Given information:
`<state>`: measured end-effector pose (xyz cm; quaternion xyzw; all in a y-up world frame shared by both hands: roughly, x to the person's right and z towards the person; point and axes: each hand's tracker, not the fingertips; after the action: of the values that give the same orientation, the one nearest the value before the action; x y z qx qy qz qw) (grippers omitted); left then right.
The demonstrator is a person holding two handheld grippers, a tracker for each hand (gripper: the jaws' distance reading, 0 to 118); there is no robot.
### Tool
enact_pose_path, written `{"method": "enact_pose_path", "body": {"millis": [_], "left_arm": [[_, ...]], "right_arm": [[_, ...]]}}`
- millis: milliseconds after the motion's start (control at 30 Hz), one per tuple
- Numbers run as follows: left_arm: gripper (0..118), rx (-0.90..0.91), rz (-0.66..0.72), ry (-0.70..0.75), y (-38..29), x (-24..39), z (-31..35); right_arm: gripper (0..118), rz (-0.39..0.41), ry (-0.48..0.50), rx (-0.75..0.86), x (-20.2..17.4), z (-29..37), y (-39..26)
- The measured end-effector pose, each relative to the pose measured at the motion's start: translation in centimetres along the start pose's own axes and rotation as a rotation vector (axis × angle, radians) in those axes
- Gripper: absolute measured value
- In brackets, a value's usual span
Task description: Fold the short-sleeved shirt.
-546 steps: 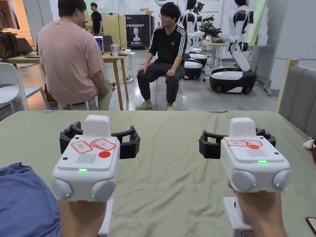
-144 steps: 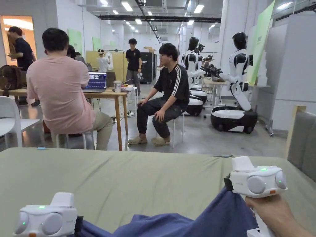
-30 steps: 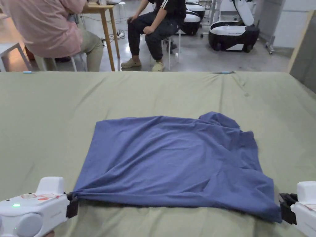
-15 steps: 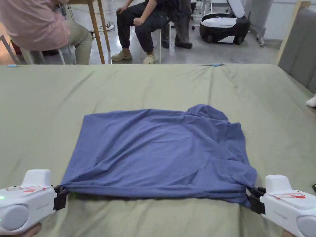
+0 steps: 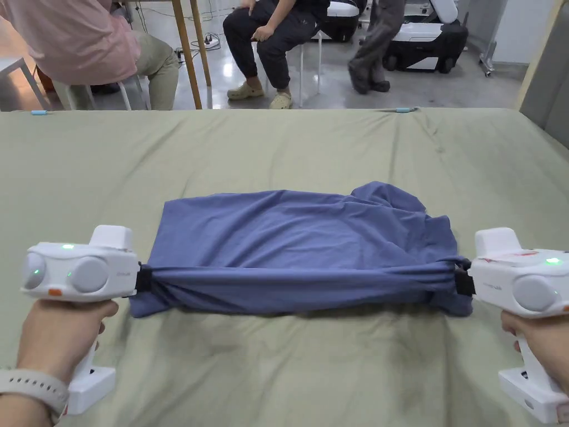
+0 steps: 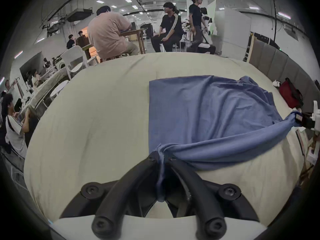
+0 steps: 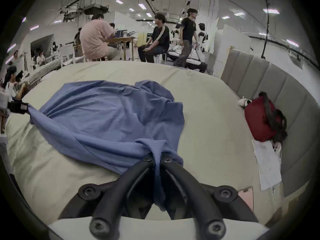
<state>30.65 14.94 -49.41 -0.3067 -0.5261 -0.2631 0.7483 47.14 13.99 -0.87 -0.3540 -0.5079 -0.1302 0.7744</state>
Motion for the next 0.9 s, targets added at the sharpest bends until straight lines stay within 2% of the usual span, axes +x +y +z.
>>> {"method": "enact_pose_path", "body": {"millis": [67, 167, 333, 367, 400, 433, 467, 500, 533, 633, 767, 800, 833, 867, 900], "left_arm": [[3, -0.015, 0.023, 0.011, 1.6, 0.0, -2.2], [3, -0.059, 0.051, 0.016, 3.3, 0.0, -4.9], [4, -0.111, 0.028, 0.043, 3.5, 0.8, -7.7], [7, -0.106, 0.023, 0.044, 3.3, 0.9, -7.8], [27, -0.093, 0.026, 0.046, 3.1, 0.9, -7.7], [53, -0.065, 0.034, 0.049, 2.8, 1.0, -7.3], [79, -0.037, 0.034, 0.049, 2.4, 1.1, -6.7], [98, -0.008, 0.018, 0.051, 2.1, 1.5, -5.9], [99, 0.035, -0.007, 0.056, 1.6, 2.1, -4.9], [98, 0.195, -0.015, 0.074, 0.4, 4.7, -1.5], [96, 0.281, 0.026, -0.004, -1.4, 8.4, 2.1], [88, 0.295, 0.023, -0.010, -1.9, 8.9, 2.8], [70, 0.307, 0.025, -0.006, -2.5, 9.3, 3.5], [34, 0.305, 0.024, 0.005, -2.9, 8.9, 2.8], [0, 0.306, 0.022, 0.009, -3.4, 8.6, 3.0]], "right_arm": [[4, 0.004, -0.007, -0.014, -0.2, -2.0, 1.5], [4, -0.101, 0.004, -0.063, 0.5, -4.5, 2.9], [5, -0.092, -0.004, -0.118, 0.1, -7.0, 3.1], [9, -0.090, -0.006, -0.119, 0.0, -7.2, 2.9], [29, -0.090, -0.005, -0.116, 0.6, -8.3, 2.5], [53, -0.089, -0.005, -0.103, 0.7, -8.3, 2.2], [72, -0.087, -0.014, -0.100, 0.6, -7.8, 2.2], [80, -0.085, -0.014, -0.089, 0.4, -7.0, 2.1], [80, -0.077, -0.003, -0.036, -0.1, -5.7, 2.0], [80, -0.053, -0.027, 0.081, -2.8, -2.3, 1.8], [79, -0.094, 0.045, 0.180, -7.1, 1.6, 0.6], [73, -0.094, 0.068, 0.191, -8.0, 2.1, 0.3], [53, -0.093, 0.076, 0.195, -8.7, 2.6, -0.1], [24, -0.094, 0.068, 0.200, -9.4, 3.1, -0.5], [0, -0.089, 0.066, 0.207, -9.7, 3.5, -0.9]]}}
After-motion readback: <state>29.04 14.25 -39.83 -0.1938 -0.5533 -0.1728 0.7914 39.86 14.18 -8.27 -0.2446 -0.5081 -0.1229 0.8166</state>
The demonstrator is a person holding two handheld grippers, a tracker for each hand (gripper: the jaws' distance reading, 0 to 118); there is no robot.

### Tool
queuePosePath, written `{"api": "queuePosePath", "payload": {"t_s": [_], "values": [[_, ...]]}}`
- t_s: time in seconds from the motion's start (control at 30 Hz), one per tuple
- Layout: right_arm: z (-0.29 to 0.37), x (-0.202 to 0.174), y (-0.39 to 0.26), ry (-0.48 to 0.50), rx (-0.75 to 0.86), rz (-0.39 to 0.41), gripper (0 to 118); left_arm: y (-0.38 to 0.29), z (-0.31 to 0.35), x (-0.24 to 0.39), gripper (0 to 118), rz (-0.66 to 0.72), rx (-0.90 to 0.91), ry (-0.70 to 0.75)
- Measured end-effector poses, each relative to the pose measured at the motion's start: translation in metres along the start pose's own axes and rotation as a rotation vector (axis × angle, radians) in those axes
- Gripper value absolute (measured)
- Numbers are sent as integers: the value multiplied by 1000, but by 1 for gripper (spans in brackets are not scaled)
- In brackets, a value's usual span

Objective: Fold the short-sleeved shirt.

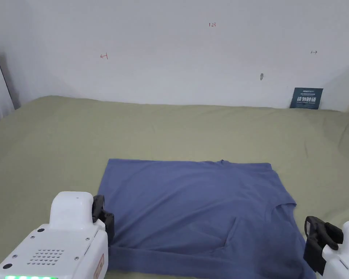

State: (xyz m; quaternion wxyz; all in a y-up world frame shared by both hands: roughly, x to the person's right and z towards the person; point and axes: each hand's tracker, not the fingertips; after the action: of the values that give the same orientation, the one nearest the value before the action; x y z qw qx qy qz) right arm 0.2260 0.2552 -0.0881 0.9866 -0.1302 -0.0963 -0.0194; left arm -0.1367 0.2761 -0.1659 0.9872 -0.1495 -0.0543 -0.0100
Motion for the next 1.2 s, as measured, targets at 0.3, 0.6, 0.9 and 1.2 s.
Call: {"api": "queuePosePath", "payload": {"t_s": [0.3,0.6,0.9,1.2], "values": [[15,-11,-10,7,-6,4,2,-9,12,-24,0,22,-69,43],[5,-13,-27,6,-74,-2,2,-52,-44,-104,0,149,-407,27],[-17,-7,-44,-8,-183,-13,2,-109,-131,-119,115,125,-637,-17],[-44,30,-65,-90,-322,-77,2,-107,-159,-105,6,101,-665,1]]}}
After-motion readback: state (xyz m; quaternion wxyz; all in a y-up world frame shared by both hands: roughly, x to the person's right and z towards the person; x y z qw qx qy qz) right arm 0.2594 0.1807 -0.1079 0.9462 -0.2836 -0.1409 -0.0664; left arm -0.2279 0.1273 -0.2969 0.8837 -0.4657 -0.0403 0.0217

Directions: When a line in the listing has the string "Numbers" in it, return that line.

Written answer:
- Numbers run as follows: left_arm: gripper (0..118), rx (-0.90..0.91), rz (-0.66..0.72), ry (-0.70..0.75), y (-38..29), x (-24..39), z (-31..35); right_arm: gripper (0..118), rz (-0.39..0.41), ry (-0.48..0.50), rx (-0.75..0.86), x (-20.2..17.4), z (-29..37), y (-39..26)
- Numbers are sent as integers: the value multiplied by 1000, but by 1 for gripper (spans in brackets are not scaled)

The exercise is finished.